In the past 15 or so years, Ms. Hunter’s played a lot of moms: her biggest movie hit was as the voice of Helen Parr/Elastigirl in the animated smash The Incredibles, the mother in Catherine Hardwicke’s breakout Thirteen, and the fed-up matriarch to George Clooney’s charming wastrel in the Coens’ O Brother, Where Art Thou? Meanwhile, television roles have expanded to meet the supply of talent: “It’s not like television is now for women who have been put out to pasture. Television is for everybody,” said Ms. Hunter, who starred in her first television series, the cult TNT crime drama Saving Grace, for three seasons, from 2007 to 2010. She received Golden Globe, Emmy and SAG Best Actress nominations for her role.
“Feature films are a harder, harder world and, at the same time, you and I both know that there is an incredible, unique power to watching a story that takes place over a period of an hour and a half or two hours,” she said. “I don’t know what it is, I don’t know why: it feels more private than television.”

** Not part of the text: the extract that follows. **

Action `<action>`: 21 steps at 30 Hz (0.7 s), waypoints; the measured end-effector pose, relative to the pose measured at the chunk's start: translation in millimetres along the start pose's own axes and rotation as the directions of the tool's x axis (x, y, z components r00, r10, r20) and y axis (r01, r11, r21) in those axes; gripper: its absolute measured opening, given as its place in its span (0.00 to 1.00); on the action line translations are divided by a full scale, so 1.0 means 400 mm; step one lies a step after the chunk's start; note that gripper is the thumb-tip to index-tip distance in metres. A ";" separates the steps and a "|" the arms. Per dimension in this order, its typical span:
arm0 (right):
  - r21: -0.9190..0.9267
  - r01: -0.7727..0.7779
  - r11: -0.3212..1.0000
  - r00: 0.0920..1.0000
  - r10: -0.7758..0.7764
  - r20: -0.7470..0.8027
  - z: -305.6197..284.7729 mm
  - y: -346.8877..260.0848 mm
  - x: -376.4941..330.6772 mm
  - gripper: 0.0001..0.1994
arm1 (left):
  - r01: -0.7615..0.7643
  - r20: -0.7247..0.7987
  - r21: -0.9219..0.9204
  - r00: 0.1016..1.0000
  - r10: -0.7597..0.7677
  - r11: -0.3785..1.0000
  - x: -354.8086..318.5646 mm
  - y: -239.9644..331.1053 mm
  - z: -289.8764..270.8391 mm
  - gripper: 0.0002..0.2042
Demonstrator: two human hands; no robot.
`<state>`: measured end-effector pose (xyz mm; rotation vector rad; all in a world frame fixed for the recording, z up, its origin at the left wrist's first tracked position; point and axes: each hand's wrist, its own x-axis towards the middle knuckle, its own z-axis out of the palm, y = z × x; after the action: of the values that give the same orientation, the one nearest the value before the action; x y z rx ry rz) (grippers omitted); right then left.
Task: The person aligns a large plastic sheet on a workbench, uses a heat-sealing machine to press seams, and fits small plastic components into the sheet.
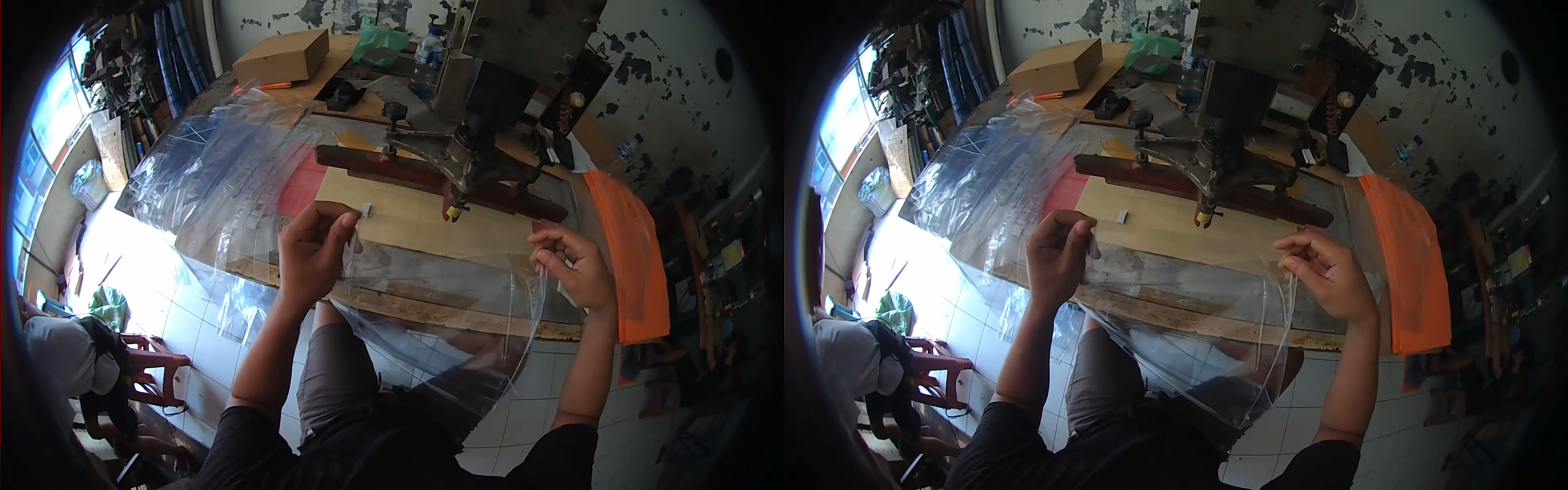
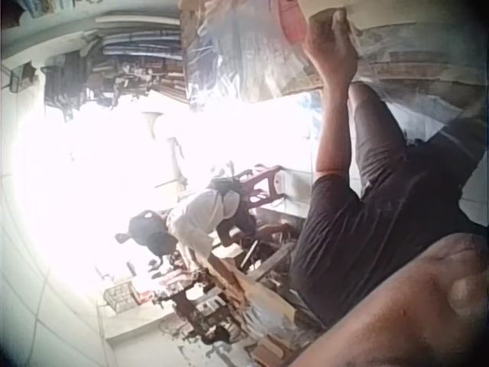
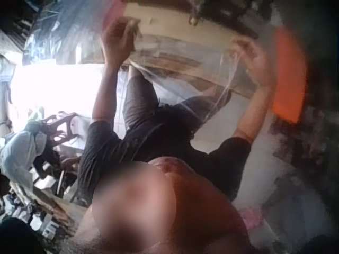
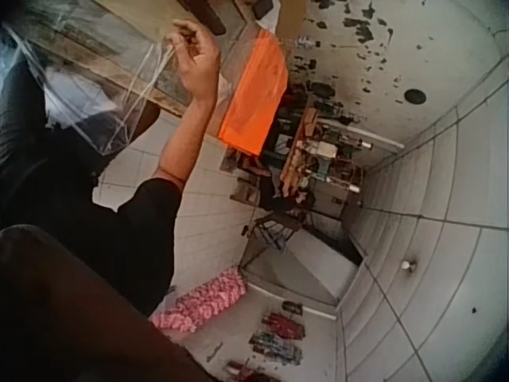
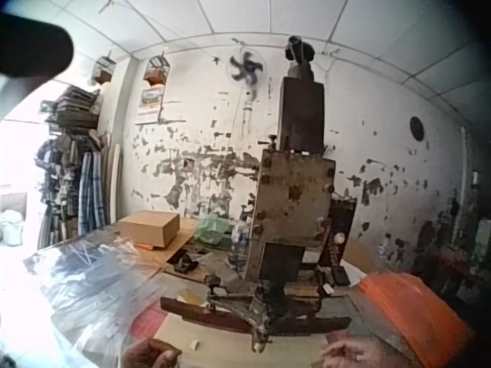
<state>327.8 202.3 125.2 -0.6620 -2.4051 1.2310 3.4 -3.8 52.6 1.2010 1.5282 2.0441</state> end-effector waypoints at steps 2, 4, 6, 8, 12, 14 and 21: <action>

In her private time, Ms. Hunter is an avid reader. “Reading fiction and intimately experiencing a life that’s not yours makes people expansive. If…you read a novel and the lead character is a Pakistani, you begin to experience life, its conflicts and challenges, through that person. There’s a real empathic experience, a commonality that you begin to experience through fiction. You can do the same thing in movies, understanding that the world is a small place even though there’s an incredible, natural prejudice against what is unknown.”
“This goes right back to Trump and the political carnival that’s playing out in front of our eyes,” Ms. Hunter concluded. “Racism and prejudice is something that is not unnatural to us. It’s a human reaction, but it’s a reaction to the world that should be eradicated. That is our civilized nature, our duty to ourselves and others, to annihilate bias. It’s important to acknowledge it exists but that’s what fiction, going to look at paintings, sculpture, movies, plays, that’s what it does for me, it exercises the best in us, the best muscle in us to relate to people who seem different.”